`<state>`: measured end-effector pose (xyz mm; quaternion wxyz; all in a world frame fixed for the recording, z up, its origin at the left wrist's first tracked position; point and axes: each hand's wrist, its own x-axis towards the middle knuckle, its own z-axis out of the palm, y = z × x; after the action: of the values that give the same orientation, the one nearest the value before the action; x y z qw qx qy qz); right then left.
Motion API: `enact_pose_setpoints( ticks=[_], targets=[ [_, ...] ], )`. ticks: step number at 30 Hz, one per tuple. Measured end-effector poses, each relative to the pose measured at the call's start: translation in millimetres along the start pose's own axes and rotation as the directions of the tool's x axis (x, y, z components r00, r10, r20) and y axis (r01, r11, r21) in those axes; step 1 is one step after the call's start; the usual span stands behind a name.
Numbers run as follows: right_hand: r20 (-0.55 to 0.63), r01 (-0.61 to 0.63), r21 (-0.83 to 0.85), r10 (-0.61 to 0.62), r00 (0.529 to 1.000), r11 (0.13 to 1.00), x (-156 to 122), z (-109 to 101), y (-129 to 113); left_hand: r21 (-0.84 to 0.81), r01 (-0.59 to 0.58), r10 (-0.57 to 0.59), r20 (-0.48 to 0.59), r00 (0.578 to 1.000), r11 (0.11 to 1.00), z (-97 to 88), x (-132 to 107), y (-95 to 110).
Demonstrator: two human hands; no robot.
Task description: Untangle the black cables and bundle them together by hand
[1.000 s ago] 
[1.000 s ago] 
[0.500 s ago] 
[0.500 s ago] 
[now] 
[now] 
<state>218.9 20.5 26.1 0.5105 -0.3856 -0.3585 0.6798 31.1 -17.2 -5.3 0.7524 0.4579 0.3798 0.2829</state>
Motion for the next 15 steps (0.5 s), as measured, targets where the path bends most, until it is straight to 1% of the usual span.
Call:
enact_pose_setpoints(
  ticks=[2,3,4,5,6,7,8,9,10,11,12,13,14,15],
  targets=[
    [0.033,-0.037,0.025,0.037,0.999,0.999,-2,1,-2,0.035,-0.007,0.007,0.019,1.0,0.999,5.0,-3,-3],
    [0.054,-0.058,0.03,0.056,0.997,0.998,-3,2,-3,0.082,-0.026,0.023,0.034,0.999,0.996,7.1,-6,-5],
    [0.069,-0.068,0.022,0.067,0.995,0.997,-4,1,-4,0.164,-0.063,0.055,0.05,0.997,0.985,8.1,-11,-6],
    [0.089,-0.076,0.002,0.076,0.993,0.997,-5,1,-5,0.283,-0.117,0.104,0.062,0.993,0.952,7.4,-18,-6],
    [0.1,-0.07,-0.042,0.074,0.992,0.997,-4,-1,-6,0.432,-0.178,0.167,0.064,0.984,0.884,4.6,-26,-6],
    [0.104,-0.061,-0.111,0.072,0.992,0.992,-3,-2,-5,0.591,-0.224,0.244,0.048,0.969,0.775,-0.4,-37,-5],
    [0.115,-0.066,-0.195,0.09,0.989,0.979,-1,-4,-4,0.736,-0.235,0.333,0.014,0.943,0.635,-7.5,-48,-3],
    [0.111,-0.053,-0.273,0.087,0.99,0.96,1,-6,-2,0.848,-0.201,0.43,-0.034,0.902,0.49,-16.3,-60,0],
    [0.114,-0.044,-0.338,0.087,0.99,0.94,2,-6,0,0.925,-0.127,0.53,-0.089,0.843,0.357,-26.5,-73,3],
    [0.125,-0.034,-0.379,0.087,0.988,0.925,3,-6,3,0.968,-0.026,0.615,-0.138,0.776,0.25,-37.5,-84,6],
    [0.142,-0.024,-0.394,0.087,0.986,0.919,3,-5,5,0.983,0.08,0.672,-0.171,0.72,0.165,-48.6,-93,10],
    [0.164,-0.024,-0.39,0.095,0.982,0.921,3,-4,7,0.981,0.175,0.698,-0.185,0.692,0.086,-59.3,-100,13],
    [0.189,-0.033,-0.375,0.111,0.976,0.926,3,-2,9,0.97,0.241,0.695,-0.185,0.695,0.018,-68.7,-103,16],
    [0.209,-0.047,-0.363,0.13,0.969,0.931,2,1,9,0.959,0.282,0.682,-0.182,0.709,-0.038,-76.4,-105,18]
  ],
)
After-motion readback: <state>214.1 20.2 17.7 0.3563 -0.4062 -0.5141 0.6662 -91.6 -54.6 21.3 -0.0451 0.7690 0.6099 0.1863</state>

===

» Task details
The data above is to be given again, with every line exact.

» Response for this exercise
`<state>`: measured end-effector pose (xyz mm; quaternion wxyz; all in a world frame fixed for the recording, z up, its origin at the left wrist's first tracked position; point and axes: each hand's wrist, its own x-axis towards the middle knuckle, its own z-axis out of the palm, y = z × x; after the action: of the values that give the same orientation, the one nearest the value before the action; x y z qw qx qy qz); right then left.
Motion API: `enact_pose_setpoints( ticks=[_], targets=[ [_, ...] ], )`. ticks: step number at 30 Hz, one per tuple. Measured end-effector poses, each relative to the pose measured at the call's start: translation in millimetres along the start pose's own axes and rotation as the directions of the tool's x axis (x, y, z components r00, r10, r20) and y axis (r01, r11, r21) in those axes; step 1 is one step after the call's start; the usual span stands behind a name.
Numbers run as follows: right_hand: r20 (-0.55 to 0.63), r01 (-0.61 to 0.63), r21 (-0.83 to 0.85), r10 (-0.61 to 0.62), r00 (0.529 to 1.000), r11 (0.13 to 1.00), x (-156 to 122), z (-109 to 101), y (-129 to 113); left_hand: r21 (-0.84 to 0.81), r01 (-0.59 to 0.58), r10 (-0.57 to 0.59), r20 (-0.48 to 0.59), r00 (0.578 to 1.000), r11 (0.11 to 1.00), z (-97 to 88), x (-132 to 107), y (-95 to 110).
Demonstrator: two human hands; no robot.
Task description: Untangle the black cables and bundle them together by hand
[1.000 s ago] 
[1.000 s ago] 
[0.500 s ago] 
[0.500 s ago] 
[now] 
[now] 
<state>218.9 20.5 26.1 0.5105 -0.3856 -0.3585 0.6798 31.1 -17.2 -5.3 0.7524 0.4579 0.3798 0.2829</state>
Motion for the next 15 steps (0.5 s), as measured, targets where the path bends most, until it is straight to 1% of the usual span.
Call:
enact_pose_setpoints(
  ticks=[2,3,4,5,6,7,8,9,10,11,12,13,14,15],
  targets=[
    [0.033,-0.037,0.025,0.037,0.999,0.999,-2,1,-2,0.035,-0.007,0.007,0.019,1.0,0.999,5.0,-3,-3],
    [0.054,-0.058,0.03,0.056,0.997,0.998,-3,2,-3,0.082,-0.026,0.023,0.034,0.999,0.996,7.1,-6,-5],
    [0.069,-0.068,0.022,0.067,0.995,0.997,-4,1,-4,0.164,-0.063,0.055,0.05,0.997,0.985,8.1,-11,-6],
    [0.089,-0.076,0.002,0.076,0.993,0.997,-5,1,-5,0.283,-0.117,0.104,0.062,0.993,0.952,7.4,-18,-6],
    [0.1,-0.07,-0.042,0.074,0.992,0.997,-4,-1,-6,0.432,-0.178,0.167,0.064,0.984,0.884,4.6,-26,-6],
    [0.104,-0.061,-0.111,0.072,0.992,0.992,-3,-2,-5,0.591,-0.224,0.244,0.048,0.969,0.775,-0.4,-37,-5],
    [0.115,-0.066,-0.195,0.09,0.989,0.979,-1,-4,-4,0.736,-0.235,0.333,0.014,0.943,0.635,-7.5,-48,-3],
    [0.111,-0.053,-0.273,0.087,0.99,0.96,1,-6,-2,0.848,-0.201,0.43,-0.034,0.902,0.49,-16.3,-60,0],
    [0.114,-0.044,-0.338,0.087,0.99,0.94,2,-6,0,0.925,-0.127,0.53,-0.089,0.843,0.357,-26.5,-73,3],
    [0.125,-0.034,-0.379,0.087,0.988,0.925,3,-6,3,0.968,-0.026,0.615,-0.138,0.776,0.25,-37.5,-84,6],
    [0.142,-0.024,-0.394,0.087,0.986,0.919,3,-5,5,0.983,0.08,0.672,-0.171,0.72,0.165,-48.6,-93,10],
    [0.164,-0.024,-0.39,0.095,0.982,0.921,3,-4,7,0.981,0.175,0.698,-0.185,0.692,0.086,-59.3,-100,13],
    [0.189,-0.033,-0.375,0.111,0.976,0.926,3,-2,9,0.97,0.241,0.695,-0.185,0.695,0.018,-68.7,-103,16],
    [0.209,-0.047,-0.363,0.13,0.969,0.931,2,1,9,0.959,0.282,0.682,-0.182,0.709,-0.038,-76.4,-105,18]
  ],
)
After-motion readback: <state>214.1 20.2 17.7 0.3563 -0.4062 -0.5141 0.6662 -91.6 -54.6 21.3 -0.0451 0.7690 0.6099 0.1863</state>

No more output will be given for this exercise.